The South Carolina Supreme Court answered a certified question

We certified the following question from the United States District Court for the District of South Carolina: “Can a legal malpractice claim be assigned between adversaries in litigation in which the alleged legal malpractice arose?” In answering the question “no,” we adopt the majority rule and hold that such assignments are void as against public policy.

Plaintiff Skipper was involved in an accident with a logging truck. He and his wife sued the driver and company owner.

Unbeknownst to [insurer] ACE or its attorneys, the Skippers entered into a settlement with the allegedly at-fault defendants, Moors and Specialty. Moors, Specialty, and Specialty’s owner Michael Perry Bowers (collectively, Specialty Parties) agreed to execute a Confession of Judgment for $4,500,000, in which they admitted liability for the Skippers’ injuries and losses. The Specialty Parties also agreed to pursue a legal malpractice claim against ACE and its attorneys Rowlen and Coia (collectively, Defendants) and assigned the predominant interest in that claim to the Skippers. In exchange for the Specialty Parties’ admission of liability, the Skippers agreed not to execute the judgment as long as the Specialty Parties cooperated in the legal malpractice litigation against Defendants.

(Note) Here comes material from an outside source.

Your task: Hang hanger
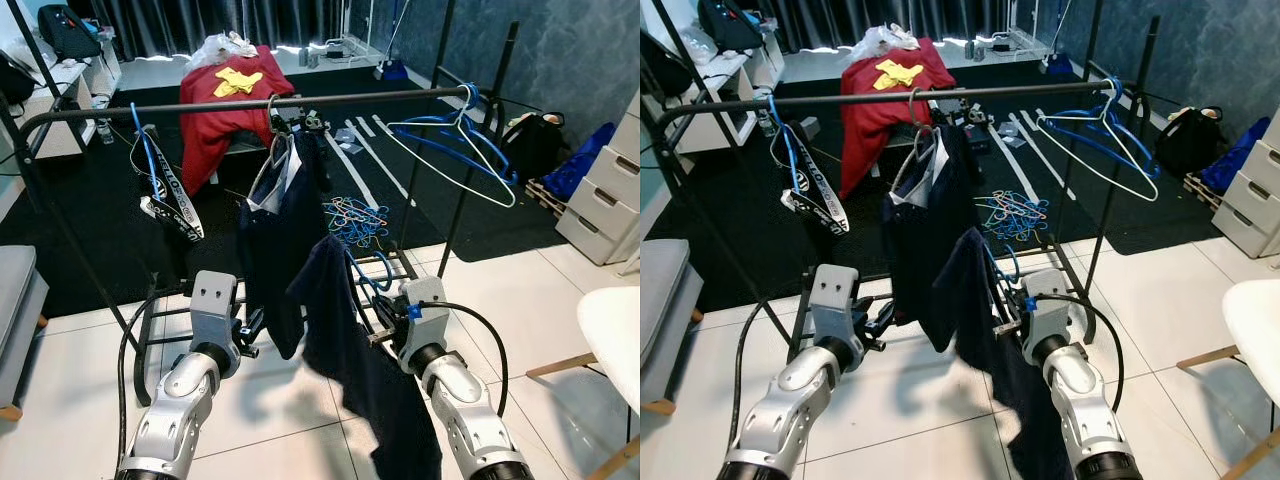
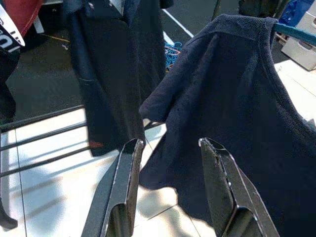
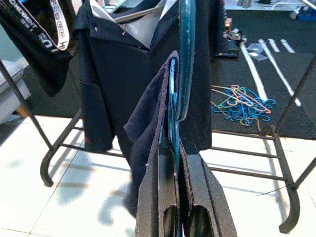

Armed with the assignment, the Skippers and Specialty Parties (collectively, Plaintiffs) filed a legal malpractice action against Defendants in the Allendale County Court of Common Pleas. The case was removed to the United States District Court for the District of South Carolina. In federal court, Defendants asserted the assignment of the malpractice claim was invalid and that the Skippers had no valid claims to assert. The parties filed competing motions, which (we are informed) turn on whether the assignment to the Skippers was valid.

The danger of collusion

For the law to countenance this abrupt and shameless shift of positions would give prominence (and substance) to the image that lawyers will take any position, depending upon where the money lies, and that litigation is a mere game and not a search for truth. It is one thing for lawyers in our adversary system to represent clients with whom they personally disagree; it is something quite different for lawyers (and clients) to switch positions concerning the same incident simply because an assignment and the law of proximate cause have given them a financial interest in switching.

The court

We have carefully considered the arguments of Plaintiffs’ able counsel urging this Court to adopt the minority rule, but we find the majority rule more compelling and persuasive. Accordingly, in South Carolina, the assignment of a legal malpractice claim between adversaries in litigation in which the alleged malpractice arose is prohibited.